Urban Dispersion, Changing Mobility Patterns and the Implications for Transport Planning in the Area of Metropolitan Madrid

Urban Dispersion, Changing Mobility Patterns and the Implications for Transport Planning in the Area of Metropolitan Madrid


A Sánchez Vicente, M Mateos Arribas, Á Aparicio Mourelo, CEDEX, ES


This paper will look at the evolution towards more complex, diverse and diffuse mobility patterns in our metropolitan areas due to the extensive process of decentralization of activities and population suburbanization.


Urban mobility is continuously growing in Spanish and most European cities. While this tendency is well known, as well as most of its causes, it is believed that the characteristics of the current mobility patterns have evolved towards more complex, diverse and diffuse movements. Economic, territorial, and social aspects take part in a feedback process that could explain the basis of such transformation.

Cities are becoming the core centre of great metropolitan areas, where most of the country?s activity is concentrated, and Madrid is a good example of the latter. New activities are attracted and others are regenerated, producing a demand of new places where activities are to be located, and therefore significant changes in land use are produced. The area under the influence of the core city, and where these activities are to be located, is increasingly more difficult to define and geographically delimit, partly due to an intense process of decentralization of production, commercial and employment activities, usually grouped in new monocentric clusters. At the same time, there is an extensive process of population suburbanization, rising the general concerns derived from urban sprawl. Many factors, including type and price of housing, services, urban environment or the search of natural surrounding is influencing this tendency. Frequently, these new residential neighboroughs are also distributed in separated patches, dispersed and fragmented.

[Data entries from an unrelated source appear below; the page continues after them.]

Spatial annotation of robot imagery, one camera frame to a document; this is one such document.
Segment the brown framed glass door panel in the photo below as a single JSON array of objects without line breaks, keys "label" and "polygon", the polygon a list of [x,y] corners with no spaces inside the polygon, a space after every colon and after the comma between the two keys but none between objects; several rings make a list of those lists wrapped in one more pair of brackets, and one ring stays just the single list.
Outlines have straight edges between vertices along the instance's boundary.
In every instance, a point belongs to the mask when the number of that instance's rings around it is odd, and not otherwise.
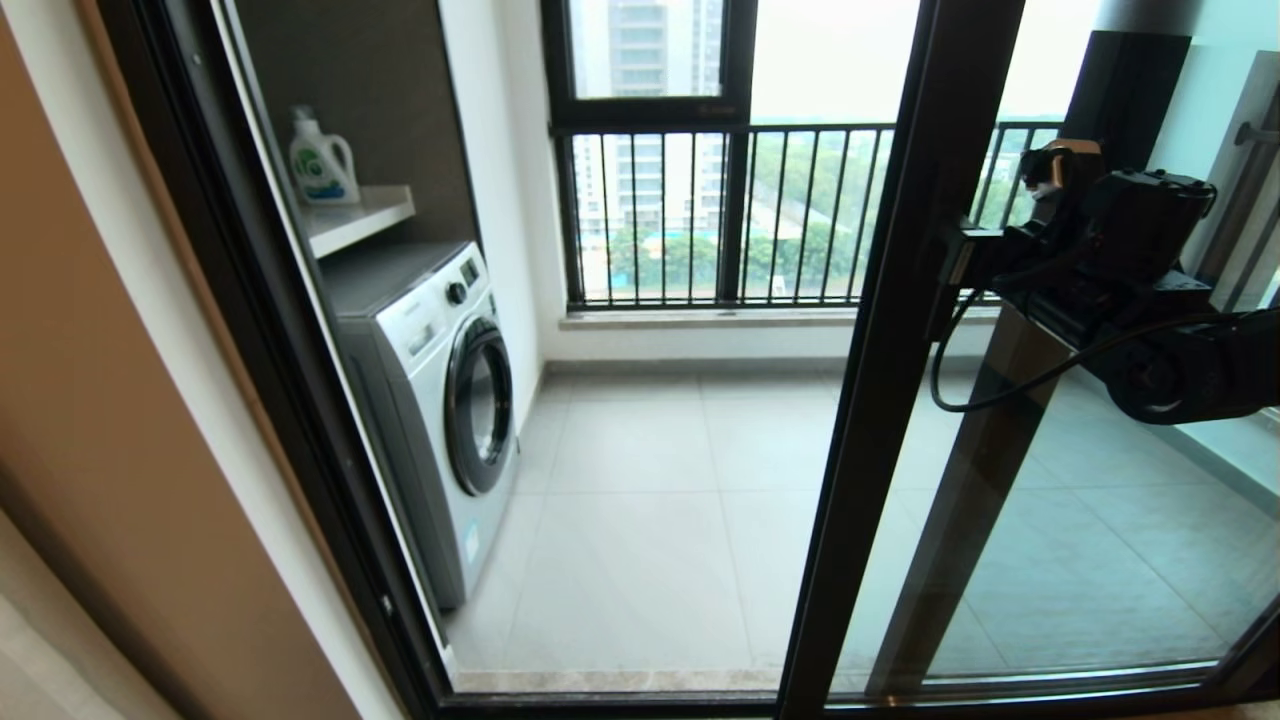
[{"label": "brown framed glass door panel", "polygon": [[[936,281],[925,269],[937,227],[963,215],[995,127],[1016,27],[954,37],[931,32],[906,126],[891,161],[892,217],[884,265],[865,318],[860,373],[908,361],[906,378],[858,384],[860,400],[887,398],[931,378],[945,350],[925,337]],[[1172,104],[1192,37],[1175,29],[1112,24],[1091,36],[1065,129],[1102,147],[1105,174],[1146,169]],[[1068,350],[1005,302],[972,400],[1009,389],[1068,357]],[[929,671],[1004,515],[1041,430],[1059,379],[963,420],[923,527],[867,692],[892,700],[931,694]]]}]

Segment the dark brown cabinet panel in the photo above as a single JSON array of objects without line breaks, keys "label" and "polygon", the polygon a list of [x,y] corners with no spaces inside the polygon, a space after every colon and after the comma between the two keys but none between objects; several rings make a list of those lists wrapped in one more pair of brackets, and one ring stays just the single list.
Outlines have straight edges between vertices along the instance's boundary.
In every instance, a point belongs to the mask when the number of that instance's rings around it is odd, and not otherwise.
[{"label": "dark brown cabinet panel", "polygon": [[271,131],[296,106],[346,138],[364,186],[402,184],[410,242],[480,237],[436,0],[234,0]]}]

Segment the long grey stone window sill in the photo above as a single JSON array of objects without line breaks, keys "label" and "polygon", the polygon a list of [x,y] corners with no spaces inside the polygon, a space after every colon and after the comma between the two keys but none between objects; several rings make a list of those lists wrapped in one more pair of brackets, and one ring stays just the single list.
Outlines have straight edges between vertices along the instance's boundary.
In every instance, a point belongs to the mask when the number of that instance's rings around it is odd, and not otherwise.
[{"label": "long grey stone window sill", "polygon": [[859,315],[858,307],[819,306],[622,307],[571,311],[557,327],[562,332],[851,328]]}]

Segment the dark window frame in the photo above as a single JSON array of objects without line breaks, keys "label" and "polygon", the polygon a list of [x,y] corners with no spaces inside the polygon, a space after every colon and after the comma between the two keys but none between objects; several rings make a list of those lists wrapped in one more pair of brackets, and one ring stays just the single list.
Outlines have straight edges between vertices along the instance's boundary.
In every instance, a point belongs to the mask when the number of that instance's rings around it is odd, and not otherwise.
[{"label": "dark window frame", "polygon": [[759,0],[539,0],[570,313],[742,302]]}]

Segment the white shelf board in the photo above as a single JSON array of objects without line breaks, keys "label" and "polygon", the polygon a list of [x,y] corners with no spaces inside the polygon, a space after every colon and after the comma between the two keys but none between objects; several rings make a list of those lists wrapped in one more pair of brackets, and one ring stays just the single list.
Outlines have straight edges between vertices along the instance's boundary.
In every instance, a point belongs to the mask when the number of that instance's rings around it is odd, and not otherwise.
[{"label": "white shelf board", "polygon": [[305,204],[301,208],[303,232],[316,259],[340,252],[415,214],[412,190],[407,184],[362,187],[358,204]]}]

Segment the white laundry detergent bottle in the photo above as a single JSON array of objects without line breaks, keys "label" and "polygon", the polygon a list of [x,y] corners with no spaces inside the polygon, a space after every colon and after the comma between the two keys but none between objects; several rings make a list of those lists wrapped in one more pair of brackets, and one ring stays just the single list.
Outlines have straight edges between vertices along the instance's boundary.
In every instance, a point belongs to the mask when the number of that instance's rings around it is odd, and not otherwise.
[{"label": "white laundry detergent bottle", "polygon": [[361,192],[348,141],[321,131],[311,106],[291,108],[293,137],[287,161],[307,205],[358,205]]}]

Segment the black metal balcony railing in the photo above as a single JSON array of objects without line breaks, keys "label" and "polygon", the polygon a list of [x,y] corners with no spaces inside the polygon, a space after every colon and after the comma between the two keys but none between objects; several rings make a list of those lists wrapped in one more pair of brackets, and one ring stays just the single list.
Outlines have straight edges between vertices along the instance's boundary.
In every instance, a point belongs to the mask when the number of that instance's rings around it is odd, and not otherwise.
[{"label": "black metal balcony railing", "polygon": [[895,136],[890,123],[563,133],[567,307],[858,306]]}]

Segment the dark framed sliding glass door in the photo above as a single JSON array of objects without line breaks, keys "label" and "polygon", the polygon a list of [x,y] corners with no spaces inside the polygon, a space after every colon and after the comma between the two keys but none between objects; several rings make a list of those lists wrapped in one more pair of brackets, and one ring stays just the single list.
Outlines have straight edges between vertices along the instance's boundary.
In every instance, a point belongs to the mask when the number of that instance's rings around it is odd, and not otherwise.
[{"label": "dark framed sliding glass door", "polygon": [[783,720],[1280,711],[1280,0],[920,0]]}]

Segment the silver front-load washing machine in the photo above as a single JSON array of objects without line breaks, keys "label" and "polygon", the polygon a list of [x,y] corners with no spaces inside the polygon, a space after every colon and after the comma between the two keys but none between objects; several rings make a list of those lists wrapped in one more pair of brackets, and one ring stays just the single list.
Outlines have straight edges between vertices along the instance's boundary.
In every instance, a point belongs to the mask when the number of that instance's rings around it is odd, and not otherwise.
[{"label": "silver front-load washing machine", "polygon": [[515,380],[475,242],[320,263],[344,369],[434,605],[463,606],[518,469]]}]

Transport infrastructure is undoubtedly playing a very important role in this process, as it provides accessibility and stimulates land change over areas not previously developed, increasing urban pressure along corridors and therefore shaping the metropolitan area. Companies and residents tend to locate and live further away, taking advantage of lower land prices and, initially, better context conditions. But the location of workplace and residence is not following the same principles. While companies are located in places with good road accessibility but close enough to the core to maximise efficiency (proximity to customers, employees and suppliers), population choose to live in places where type and price of housing fulfil their taste and their socioeconomic conditions, leaving distance to work at a second level. The fact that most of families have more than one employed member makes even more difficult to value work location as a key issue for housing location choice. The result is a huge increase in the number of movements, distance travelled, and stages within the trip. It is believed that mobility is not as radial as their use to be (core to suburbs) but increasingly lateral (suburb to suburb), with significant implications in transport planning, energy efficiency, time expenditure and environmental conditions.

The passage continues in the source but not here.